Promissory Note, dated October 18, 2023, by and between Abpro and Abpro Bio International, Inc
Exhibit 10.17
PROMISSORY NOTE
Up to US$6,000,000.00 | October 18, 2023 |
FOR VALUE RECEIVED, Abpro Corporation, a Delaware corporation (the Company), hereby promises to pay to the order of Abpro Bio International, Inc., a Delaware corporation (the Holder), the principal sum of up to six million US dollars (US$6,000,000.00), which the Company may draw down in installments as set forth herein (each, an Installment). The funding date for each Installment is referred to as an Installment Funding Date and interest will accrue at a rate of five percent (5%) per annum on the principal amount of each Installment from the Installment Funding Date until the Maturity Date (and at a rate of 7% per annum after the Maturity Date if any amounts then remain outstanding). The principal amounts of all Installments plus accrued interest will be due and payable by the Company on the Maturity Date (as defined below) upon demand by the Holder.

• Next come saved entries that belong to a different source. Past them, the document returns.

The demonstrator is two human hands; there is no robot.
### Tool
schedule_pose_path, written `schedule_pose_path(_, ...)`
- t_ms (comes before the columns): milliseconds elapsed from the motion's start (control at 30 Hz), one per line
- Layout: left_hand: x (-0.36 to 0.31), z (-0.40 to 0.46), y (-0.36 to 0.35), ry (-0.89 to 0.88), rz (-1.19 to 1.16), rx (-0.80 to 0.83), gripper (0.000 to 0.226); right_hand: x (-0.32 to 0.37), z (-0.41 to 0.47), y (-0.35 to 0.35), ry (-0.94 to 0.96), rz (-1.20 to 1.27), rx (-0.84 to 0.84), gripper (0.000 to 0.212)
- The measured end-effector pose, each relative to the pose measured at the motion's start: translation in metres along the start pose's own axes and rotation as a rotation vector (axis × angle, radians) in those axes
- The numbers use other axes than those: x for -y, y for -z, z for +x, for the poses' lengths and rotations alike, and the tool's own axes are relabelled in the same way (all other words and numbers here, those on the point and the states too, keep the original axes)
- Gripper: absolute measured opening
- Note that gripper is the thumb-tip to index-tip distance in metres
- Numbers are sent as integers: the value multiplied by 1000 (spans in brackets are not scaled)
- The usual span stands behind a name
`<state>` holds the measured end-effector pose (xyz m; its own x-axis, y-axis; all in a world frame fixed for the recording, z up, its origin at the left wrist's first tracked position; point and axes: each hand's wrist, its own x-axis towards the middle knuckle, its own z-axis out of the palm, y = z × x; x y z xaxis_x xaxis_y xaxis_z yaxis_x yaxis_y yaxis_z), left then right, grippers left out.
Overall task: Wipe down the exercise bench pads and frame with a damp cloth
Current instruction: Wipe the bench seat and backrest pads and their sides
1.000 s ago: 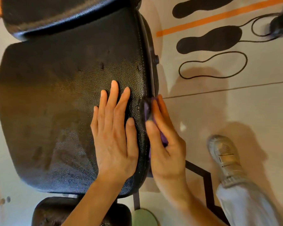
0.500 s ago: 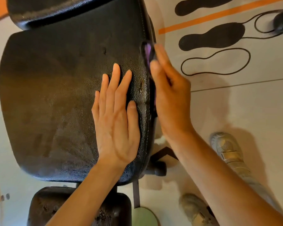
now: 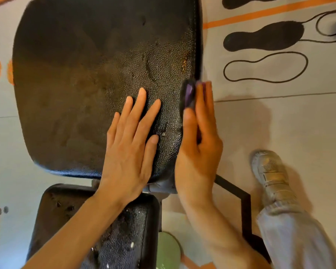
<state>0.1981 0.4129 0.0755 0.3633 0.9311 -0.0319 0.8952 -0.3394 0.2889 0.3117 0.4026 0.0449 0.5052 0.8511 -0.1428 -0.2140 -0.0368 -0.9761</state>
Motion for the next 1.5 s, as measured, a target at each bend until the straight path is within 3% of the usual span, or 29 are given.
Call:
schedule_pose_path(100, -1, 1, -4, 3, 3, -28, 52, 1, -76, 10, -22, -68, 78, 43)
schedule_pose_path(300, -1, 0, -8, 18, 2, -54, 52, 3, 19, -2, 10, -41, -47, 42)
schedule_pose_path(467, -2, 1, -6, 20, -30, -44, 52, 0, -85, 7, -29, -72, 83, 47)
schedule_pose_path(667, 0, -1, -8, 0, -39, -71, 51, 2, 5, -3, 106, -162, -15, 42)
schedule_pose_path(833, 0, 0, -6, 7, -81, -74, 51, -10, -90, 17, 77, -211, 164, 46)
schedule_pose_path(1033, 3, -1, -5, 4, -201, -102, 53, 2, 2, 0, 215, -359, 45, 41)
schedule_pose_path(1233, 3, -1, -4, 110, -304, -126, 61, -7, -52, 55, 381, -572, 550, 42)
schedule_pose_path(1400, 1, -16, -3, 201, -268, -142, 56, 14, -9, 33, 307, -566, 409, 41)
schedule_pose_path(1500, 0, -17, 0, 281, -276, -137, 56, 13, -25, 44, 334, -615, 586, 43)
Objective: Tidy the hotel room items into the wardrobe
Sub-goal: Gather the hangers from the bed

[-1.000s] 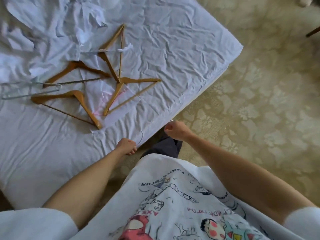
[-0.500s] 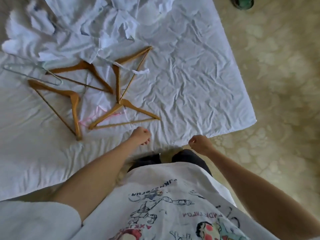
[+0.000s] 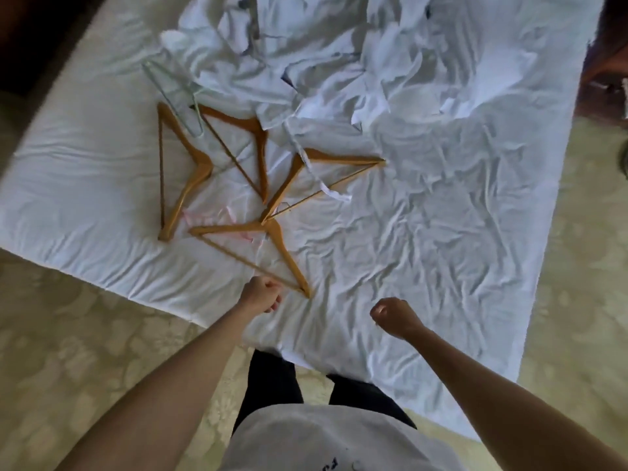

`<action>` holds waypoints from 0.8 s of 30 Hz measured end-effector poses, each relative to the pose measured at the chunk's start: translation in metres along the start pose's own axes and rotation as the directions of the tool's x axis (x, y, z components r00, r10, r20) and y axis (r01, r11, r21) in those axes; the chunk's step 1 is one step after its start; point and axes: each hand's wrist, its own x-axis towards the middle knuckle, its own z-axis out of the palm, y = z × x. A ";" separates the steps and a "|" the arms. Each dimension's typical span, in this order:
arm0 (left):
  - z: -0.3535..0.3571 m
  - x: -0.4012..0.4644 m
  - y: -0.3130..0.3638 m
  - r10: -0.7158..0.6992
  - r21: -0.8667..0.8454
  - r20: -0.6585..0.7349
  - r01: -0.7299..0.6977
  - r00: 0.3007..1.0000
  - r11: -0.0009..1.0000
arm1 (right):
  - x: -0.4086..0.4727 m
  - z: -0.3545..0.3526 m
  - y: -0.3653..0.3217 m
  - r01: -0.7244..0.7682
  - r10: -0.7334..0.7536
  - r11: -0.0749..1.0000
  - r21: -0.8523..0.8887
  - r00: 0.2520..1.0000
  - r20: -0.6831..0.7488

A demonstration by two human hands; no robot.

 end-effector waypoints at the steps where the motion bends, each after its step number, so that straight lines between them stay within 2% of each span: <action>1: 0.003 0.004 0.001 -0.017 -0.020 -0.019 0.016 1.000 1.000 | 0.008 -0.013 -0.006 0.002 -0.002 1.000 -0.009 1.000 -0.013; 7: 0.010 0.060 0.014 -0.095 -0.091 -0.100 0.086 0.990 0.992 | 0.086 -0.067 -0.078 0.057 -0.059 0.996 -0.062 0.998 -0.031; 10: 0.008 0.099 0.016 -0.136 -0.121 -0.125 0.121 0.983 0.985 | 0.135 -0.069 -0.130 0.116 -0.119 0.990 -0.081 0.993 -0.027; 14: 0.010 0.151 0.012 -0.213 -0.072 -0.143 0.204 0.967 0.976 | 0.193 -0.057 -0.208 0.187 -0.190 0.980 -0.065 0.981 -0.047; 16: 0.014 0.174 0.008 -0.269 -0.031 -0.180 0.268 0.946 0.963 | 0.220 -0.046 -0.242 0.220 -0.226 0.973 -0.069 0.970 -0.091; 19: 0.026 0.203 0.007 -0.308 0.024 -0.201 0.319 0.930 0.947 | 0.264 -0.032 -0.280 0.221 -0.232 0.973 -0.070 0.944 -0.234; 22: 0.030 0.219 0.013 -0.221 -0.010 -0.324 0.230 0.920 0.973 | 0.301 -0.020 -0.308 0.153 -0.161 0.987 -0.048 0.934 -0.319; 24: 0.025 0.228 0.011 -0.155 -0.103 -0.487 0.120 0.860 0.987 | 0.319 -0.012 -0.320 0.097 -0.086 0.995 0.020 0.945 -0.314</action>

1. Background. Company has executed a Term Sheet dated September 18, 2023 contemplating a proposed business combination with a SPAC (Term Sheet) and Holder has agreed to provide bridge financing to be utilized until execution of a definitive agreement and the completion of the SPAC listing as provided herein in connection with the transactions contemplated by the Term Sheet (Transaction),
2. Installments. Installments are for the purpose of paying the direct expenses of the Transaction (Direct Expenses) and Company operating expenses (Operating Expenses) until the Transaction is completed. Installments will be funded as follows (up to $6 million in the aggregate):
(a) First Installment. Holder will pay the currently outstanding Direct Expenses within 3 business days of the date hereof, as set forth on Exhibit A. This will be the first Installment and the Installment Funding Date will occur when all listed amounts have been paid.
(b) BCA Installment. Holder will pay $1 million to the Company within 3 business days of when the Company executes a definitive business combination agreement as contemplated by the Term Sheet. This will be an additional Installment and the Installment Funding Date will occur when this amount has been paid in full.

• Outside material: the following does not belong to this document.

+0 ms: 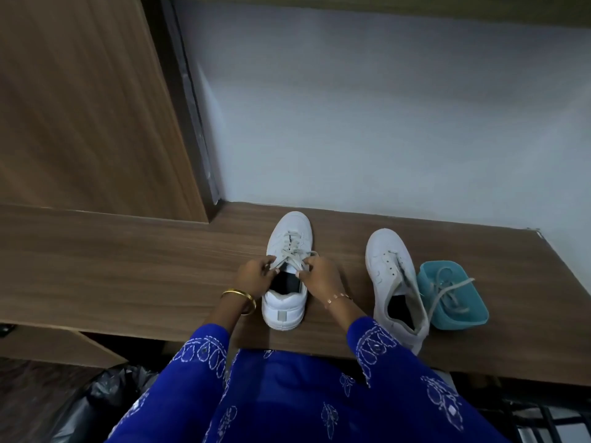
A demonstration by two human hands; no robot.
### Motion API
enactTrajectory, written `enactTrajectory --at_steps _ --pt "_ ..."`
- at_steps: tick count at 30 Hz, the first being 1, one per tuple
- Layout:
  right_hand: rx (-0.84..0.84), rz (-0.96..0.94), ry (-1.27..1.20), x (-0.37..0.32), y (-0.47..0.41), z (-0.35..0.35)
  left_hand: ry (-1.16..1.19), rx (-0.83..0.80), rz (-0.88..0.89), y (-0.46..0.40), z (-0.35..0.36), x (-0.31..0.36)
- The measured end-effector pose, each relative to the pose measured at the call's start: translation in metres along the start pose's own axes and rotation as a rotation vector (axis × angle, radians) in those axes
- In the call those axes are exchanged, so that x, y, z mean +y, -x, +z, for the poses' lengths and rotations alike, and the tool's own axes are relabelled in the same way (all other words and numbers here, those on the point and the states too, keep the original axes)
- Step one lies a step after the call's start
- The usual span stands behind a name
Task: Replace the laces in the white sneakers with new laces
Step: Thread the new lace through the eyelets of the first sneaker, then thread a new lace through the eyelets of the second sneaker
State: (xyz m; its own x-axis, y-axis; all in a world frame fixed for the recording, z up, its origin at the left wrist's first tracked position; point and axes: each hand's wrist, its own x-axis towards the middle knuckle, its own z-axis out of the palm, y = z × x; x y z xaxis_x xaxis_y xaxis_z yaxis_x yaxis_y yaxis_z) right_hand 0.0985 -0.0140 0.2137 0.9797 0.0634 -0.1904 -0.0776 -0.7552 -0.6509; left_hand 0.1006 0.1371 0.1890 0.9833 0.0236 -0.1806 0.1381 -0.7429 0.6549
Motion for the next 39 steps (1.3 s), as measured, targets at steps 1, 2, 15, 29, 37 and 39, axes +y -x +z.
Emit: enactTrajectory --at_steps 1,2,15,29,37,39 --pt "-0.004 0.008 -0.027 0.002 0.005 -0.002 -0.026 0.009 0.007 0.001 0.0 0.002" --pt "-0.01 0.002 -0.046 0.004 0.012 -0.004 -0.032 0.044 0.03 0.004 0.0 0.005" --pt "0.658 0.054 -0.037 0.1 0.076 -0.081 0.241 -0.007 0.369 0.06 0.085 0.105" --pt "0.414 0.22 0.023 0.126 0.076 -0.075 0.076 -0.122 0.209 0.043 0.124 0.146" --pt "0.329 0.176 -0.013 0.101 0.09 -0.046 0.11 -0.038 0.24 0.059 0.099 0.105" --pt "0.316 0.144 -0.01 0.093 0.095 -0.036 0.123 -0.012 0.226 0.066 0.092 0.094"
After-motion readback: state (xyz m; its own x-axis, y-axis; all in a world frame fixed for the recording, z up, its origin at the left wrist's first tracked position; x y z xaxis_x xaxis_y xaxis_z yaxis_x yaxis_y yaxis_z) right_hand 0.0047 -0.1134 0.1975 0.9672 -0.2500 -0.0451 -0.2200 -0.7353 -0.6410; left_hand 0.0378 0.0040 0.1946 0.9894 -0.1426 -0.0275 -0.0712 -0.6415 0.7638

(c) Monthly Installments. Beginning with the month of November 2023, Company will present a schedule of planned payments to Holder for that calendar month covering Direct Vendors and Operating Expenses no later than 10 days before the first day of such calendar month in the form of Exhibit B (Monthly Schedule of Planned Payments). Company and Holder will review the proposed schedule in good faith and, if accepted by Holder, Holder will pay the amounts set forth on such schedule within 3 business days of acceptance. This will be an additional Installment and the Installment Funding Date will occur when these payments have been made in full. Monthly installment payments shall in no event exceed $1 million.
3. Payment and Record Keeping. All payments will be made in lawful money of the United States of America at the principal office of the Company, or at such other place as the Holder may from time to time designate in writing to the Company. Payment will be credited first to accrued interest due and payable, with any remainder applied to principal. Prepayment of principal, together with accrued interest, may be made without the written consent of the Holder in the discretion of the Company at any time. The parties will update Exhibit C from time to time to keep track of Installments and Installment Funding Dates.
4. Maturity Date. The Maturity Date means the earlier of (i) eighteen (18) months from the Funding Date and (ii) the successful closing of the de-SPAC transaction contemplated by the Term Sheet.
5. Additional Information. In addition to the Monthly Schedule of Planned Payments for each calendar month, the Company agrees to (a) submit evidence of payments made to vendors, (b) share relevant financial data and (c) update Holder on progress of the Transaction, in each case promptly as requested by the Holder from time to time.
6. Amendments and Waivers; Resolutions of Dispute; Notice. No term of this Note may be waived, modified, or amended except by an instrument in writing signed by both of the parties hereto. Any waiver of the terms hereof shall be effective only in the specific instance and for the specific purpose given.
7. Successors and Assigns. This Note applies to, inures to the benefit of, and binds the respective successors and assigns of the parties hereto. Neither party may assign this Note or any rights or obligations hereunder without the prior written consent of the other party.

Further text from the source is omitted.